Could you set down all of the data again, exactly as it stands?

**Data provided**
· · · · ·
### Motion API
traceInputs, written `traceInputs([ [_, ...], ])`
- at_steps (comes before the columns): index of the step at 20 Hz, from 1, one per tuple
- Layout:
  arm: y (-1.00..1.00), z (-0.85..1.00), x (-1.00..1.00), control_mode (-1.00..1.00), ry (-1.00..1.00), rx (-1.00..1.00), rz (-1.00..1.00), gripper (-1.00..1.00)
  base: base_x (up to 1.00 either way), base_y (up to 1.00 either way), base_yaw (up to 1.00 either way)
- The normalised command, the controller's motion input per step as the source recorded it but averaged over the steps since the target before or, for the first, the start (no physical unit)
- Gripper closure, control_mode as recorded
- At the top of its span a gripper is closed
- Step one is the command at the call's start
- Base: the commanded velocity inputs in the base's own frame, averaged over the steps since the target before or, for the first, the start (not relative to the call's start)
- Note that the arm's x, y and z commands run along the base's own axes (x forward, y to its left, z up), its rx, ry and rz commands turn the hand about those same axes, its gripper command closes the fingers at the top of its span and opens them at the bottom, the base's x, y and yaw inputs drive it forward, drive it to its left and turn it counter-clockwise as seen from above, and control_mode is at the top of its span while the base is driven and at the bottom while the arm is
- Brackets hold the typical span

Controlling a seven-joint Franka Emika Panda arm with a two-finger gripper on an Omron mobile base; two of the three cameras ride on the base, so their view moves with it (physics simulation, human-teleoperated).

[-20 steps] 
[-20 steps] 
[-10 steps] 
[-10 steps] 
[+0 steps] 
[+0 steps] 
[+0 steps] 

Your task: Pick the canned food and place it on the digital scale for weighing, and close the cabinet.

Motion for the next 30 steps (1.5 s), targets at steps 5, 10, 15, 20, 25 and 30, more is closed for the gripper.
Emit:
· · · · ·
**Task answer**
### Motion API
traceInputs, written `traceInputs([ [_, ...], ])`
- at_steps (comes before the columns): index of the step at 20 Hz, from 1, one per tuple
- Layout:
  arm: y (-1.00..1.00), z (-0.85..1.00), x (-1.00..1.00), control_mode (-1.00..1.00), ry (-1.00..1.00), rx (-1.00..1.00), rz (-1.00..1.00), gripper (-1.00..1.00)
  base: base_x (up to 1.00 either way), base_y (up to 1.00 either way), base_yaw (up to 1.00 either way)
- The normalised command, the controller's motion input per step as the source recorded it but averaged over the steps since the target before or, for the first, the start (no physical unit)
- Gripper closure, control_mode as recorded
- At the top of its span a gripper is closed
- Step one is the command at the call's start
- Base: the commanded velocity inputs in the base's own frame, averaged over the steps since the target before or, for the first, the start (not relative to the call's start)
- Note that the arm's x, y and z commands run along the base's own axes (x forward, y to its left, z up), its rx, ry and rz commands turn the hand about those same axes, its gripper command closes the fingers at the top of its span and opens them at the bottom, the base's x, y and yaw inputs drive it forward, drive it to its left and turn it counter-clockwise as seen from above, and control_mode is at the top of its span while the base is driven and at the bottom while the arm is
- Brackets hold the typical span

Controlling a seven-joint Franka Emika Panda arm with a two-finger gripper on an Omron mobile base; two of the three cameras ride on the base, so their view moves with it (physics simulation, human-teleoperated).

[-20 steps] 
[-20 steps] 
[-10 steps] 
[-10 steps] 
[+0 steps] 
[+0 steps] 
[+0 steps] 

Your task: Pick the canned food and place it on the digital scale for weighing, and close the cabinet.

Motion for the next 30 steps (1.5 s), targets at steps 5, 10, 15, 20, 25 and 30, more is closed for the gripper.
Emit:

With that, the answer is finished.